• [What to do]:
Word for word, please restate the lines from the beginning of the data through the line in which "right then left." appears.

Dataset excerpts:
****************

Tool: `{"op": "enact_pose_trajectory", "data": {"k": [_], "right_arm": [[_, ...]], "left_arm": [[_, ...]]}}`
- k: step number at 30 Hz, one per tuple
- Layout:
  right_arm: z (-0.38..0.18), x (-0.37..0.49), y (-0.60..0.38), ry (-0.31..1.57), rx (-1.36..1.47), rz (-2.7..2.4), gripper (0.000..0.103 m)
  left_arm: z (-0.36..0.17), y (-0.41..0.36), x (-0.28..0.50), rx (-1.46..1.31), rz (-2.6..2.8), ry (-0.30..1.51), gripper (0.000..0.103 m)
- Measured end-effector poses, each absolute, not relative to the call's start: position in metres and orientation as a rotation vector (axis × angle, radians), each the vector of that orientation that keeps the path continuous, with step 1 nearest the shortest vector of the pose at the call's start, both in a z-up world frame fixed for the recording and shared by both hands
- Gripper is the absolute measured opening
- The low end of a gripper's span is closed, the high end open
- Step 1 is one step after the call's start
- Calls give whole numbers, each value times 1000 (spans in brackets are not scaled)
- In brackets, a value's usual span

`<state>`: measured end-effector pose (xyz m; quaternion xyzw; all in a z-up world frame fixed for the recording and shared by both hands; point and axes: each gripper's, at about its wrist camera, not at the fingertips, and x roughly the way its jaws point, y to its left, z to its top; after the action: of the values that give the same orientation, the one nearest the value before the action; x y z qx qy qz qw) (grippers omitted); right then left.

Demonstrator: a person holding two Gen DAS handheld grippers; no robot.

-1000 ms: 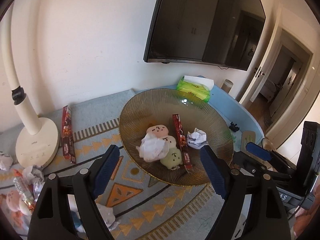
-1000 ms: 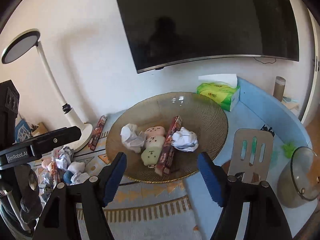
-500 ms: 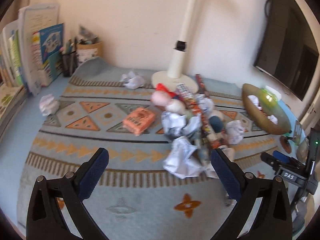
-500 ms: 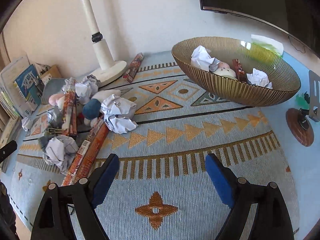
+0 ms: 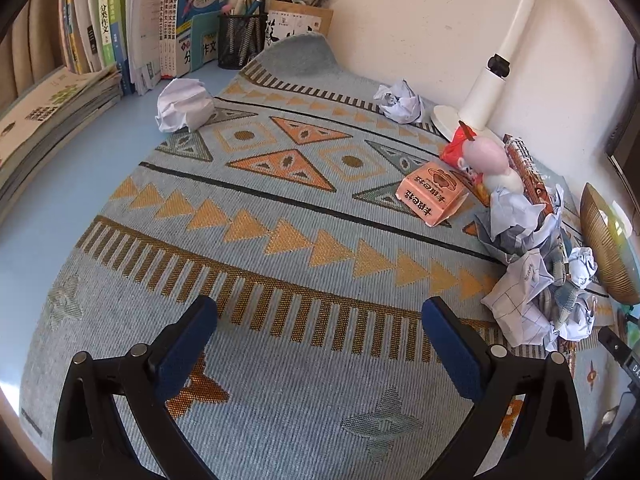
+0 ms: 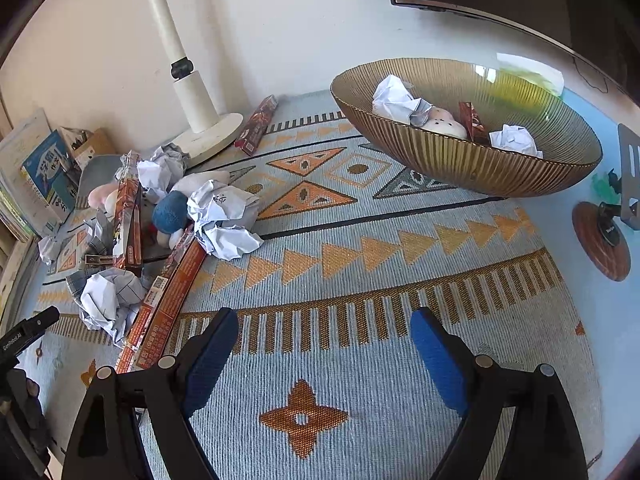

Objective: Organize objects

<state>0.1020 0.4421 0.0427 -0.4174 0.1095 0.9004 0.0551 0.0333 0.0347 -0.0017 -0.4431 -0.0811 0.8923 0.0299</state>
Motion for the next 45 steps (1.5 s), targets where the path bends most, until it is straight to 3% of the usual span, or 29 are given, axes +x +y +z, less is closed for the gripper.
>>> {"op": "enact_pose_trajectory", "data": {"k": [7,25,45], "right_arm": [[42,103,445,348,-1261,2732,87],[41,104,445,367,-1260,2738,87],[37,103,444,372,-1291,2736,87]], "left_arm": [[-5,51,34,-1401,2755,-109,102],[-12,57,31,-1437,2774,-9,102],[-13,57,33,-1441,2776,-3,102]]}}
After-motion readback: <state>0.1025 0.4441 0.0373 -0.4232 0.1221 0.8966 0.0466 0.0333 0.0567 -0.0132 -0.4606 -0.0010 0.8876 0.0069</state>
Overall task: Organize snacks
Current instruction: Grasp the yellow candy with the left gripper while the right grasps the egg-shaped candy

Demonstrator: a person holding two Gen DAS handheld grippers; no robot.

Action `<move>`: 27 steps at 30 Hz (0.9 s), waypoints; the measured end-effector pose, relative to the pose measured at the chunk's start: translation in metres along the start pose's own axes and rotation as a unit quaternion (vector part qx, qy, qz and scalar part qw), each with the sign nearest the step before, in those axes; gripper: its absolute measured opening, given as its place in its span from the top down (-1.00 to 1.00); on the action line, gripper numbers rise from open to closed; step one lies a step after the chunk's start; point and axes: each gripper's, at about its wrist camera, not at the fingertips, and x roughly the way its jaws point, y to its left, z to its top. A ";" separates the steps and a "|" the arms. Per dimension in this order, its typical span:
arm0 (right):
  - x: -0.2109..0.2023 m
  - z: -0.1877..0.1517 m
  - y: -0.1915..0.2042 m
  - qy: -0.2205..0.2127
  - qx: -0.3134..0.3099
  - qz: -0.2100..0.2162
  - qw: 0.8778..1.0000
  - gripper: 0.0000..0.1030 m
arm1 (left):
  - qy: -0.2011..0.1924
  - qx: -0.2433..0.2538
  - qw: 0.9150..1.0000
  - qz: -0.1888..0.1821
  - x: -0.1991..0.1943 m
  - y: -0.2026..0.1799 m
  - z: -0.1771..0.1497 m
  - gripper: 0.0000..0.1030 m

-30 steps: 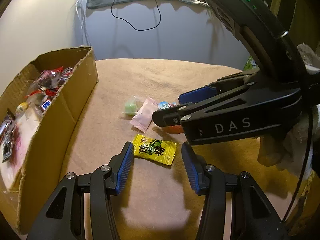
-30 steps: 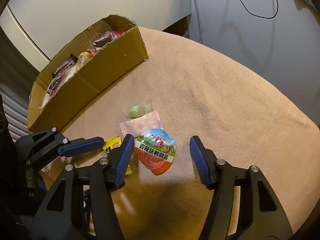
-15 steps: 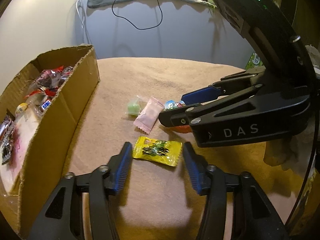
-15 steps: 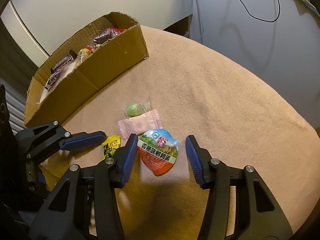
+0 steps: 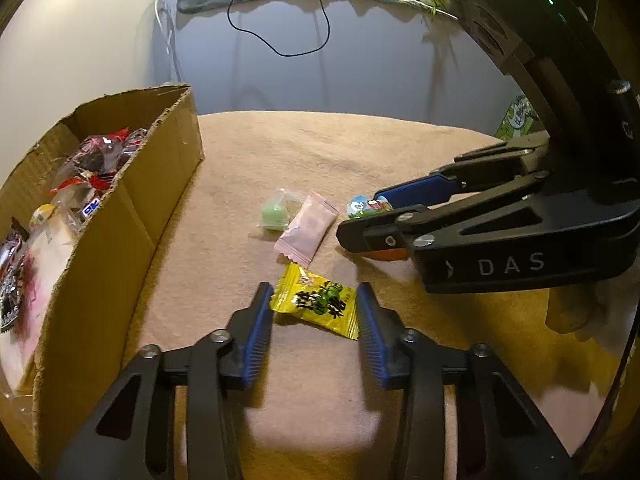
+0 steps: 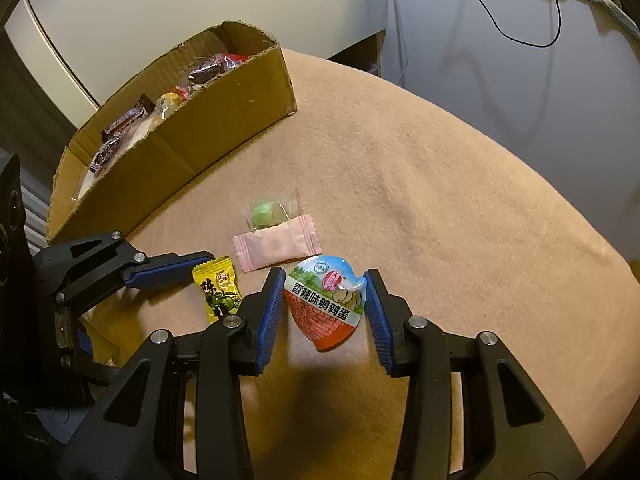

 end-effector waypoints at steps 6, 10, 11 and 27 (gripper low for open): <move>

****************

• [Exercise solution]:
Tool: `{"op": "enact_pose_trajectory", "data": {"k": [_], "right_arm": [[_, ...]], "left_arm": [[_, ...]]}}`
- k: step number at 30 Hz, one per tuple
- Layout:
  right_arm: z (-0.38..0.18), x (-0.37..0.49), y (-0.60..0.38), ry (-0.31..1.57), rx (-1.36..1.47), rz (-2.7..2.4), gripper (0.000..0.103 m)
  left_arm: z (-0.36..0.17), y (-0.41..0.36), x (-0.28..0.50), rx (-1.46..1.31), rz (-2.6..2.8), ry (-0.30..1.51), gripper (0.000..0.103 m)
- Measured end-effector poses, each absolute, not relative to the call's start: position in metres and orientation as a rotation vector (axis × angle, radians), each the vector of that orientation that keeps the path continuous, with step 1 nearest the shortest vector of the pose at the call's start, both in a z-up world frame fixed for the recording and shared by both hands
- Gripper is the absolute measured opening
- The low end of a gripper's span is closed, the high end open
- Step 1 is one step after the call's start
- Calls give whole numbers, each value times 1000 (spans in brackets are not scaled)
- In brackets, a value's usual span

`<state>`: measured end-effector pose (xyz m; quaternion xyzw; all in a z-up world frame fixed for the recording and shared by both hands; point and axes: each gripper's, at about its wrist camera, not at the fingertips, and x roughly the way its jaws point, y to its left, z to its top; after the action: of the values that give the same orientation, the one nearest the value before the action; x y z qx qy qz qw) (grippers omitted); right then left.

This concludes the answer.